START Dataset excerpts
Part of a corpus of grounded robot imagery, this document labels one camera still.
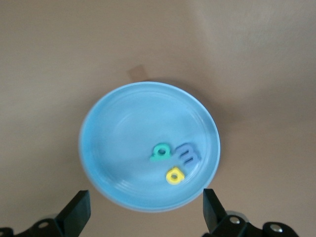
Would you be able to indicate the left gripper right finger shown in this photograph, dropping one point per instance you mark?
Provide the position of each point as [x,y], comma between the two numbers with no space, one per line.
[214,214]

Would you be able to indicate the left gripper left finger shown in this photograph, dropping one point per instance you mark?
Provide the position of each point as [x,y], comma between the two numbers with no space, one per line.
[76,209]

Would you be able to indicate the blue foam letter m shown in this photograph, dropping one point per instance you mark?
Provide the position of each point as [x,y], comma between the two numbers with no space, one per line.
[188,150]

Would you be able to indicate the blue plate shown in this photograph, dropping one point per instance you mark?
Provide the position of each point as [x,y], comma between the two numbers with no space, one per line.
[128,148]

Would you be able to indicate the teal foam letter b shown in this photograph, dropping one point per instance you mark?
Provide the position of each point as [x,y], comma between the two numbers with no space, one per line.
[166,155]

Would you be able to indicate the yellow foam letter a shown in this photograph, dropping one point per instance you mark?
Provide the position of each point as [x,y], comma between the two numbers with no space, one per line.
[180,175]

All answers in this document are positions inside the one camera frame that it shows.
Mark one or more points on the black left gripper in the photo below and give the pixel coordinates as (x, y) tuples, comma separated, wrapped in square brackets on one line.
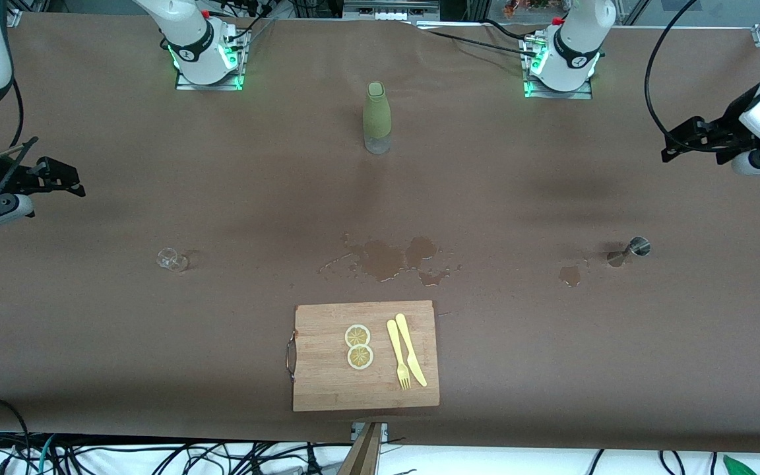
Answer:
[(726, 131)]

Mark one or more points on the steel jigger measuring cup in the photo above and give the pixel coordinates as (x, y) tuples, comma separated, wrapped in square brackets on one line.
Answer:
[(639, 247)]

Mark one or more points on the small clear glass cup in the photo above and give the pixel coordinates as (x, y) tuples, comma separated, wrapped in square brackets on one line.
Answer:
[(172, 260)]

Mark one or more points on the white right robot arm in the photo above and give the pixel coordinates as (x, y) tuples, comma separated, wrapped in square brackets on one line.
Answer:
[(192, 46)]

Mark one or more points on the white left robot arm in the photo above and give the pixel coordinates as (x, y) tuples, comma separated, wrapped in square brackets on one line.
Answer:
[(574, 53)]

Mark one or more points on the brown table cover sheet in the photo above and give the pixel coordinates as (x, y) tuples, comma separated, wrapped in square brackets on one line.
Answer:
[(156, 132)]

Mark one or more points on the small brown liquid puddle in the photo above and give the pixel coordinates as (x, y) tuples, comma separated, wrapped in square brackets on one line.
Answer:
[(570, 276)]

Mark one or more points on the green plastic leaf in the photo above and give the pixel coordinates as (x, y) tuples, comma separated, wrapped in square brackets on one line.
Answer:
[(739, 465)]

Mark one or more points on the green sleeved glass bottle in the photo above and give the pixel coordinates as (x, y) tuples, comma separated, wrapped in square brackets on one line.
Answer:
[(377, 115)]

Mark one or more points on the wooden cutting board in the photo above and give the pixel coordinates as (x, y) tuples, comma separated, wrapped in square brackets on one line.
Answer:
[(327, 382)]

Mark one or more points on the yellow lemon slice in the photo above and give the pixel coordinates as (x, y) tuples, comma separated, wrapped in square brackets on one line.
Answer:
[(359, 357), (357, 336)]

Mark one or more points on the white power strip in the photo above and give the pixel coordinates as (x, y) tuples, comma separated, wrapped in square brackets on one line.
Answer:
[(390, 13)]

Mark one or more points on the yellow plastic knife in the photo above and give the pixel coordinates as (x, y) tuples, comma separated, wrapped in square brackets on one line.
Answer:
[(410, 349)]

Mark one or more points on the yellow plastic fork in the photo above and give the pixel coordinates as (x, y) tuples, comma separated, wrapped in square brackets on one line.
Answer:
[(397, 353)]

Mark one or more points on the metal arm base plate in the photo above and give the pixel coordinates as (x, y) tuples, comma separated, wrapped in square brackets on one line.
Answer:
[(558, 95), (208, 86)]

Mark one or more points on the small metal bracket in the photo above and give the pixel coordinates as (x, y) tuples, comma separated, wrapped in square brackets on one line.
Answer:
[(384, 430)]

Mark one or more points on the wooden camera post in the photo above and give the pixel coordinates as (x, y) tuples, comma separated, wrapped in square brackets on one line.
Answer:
END Dataset excerpts
● Exercise instructions: The answer must consist of every line from the entries above that contains the string "glass".

● Reply:
Mark one or more points on the small clear glass cup in the photo above and give the pixel coordinates as (x, y) tuples, comma separated, wrapped in square brackets on one line.
Mark one or more points on the green sleeved glass bottle in the photo above and give the pixel coordinates as (x, y) tuples, comma separated, wrapped in square brackets on one line.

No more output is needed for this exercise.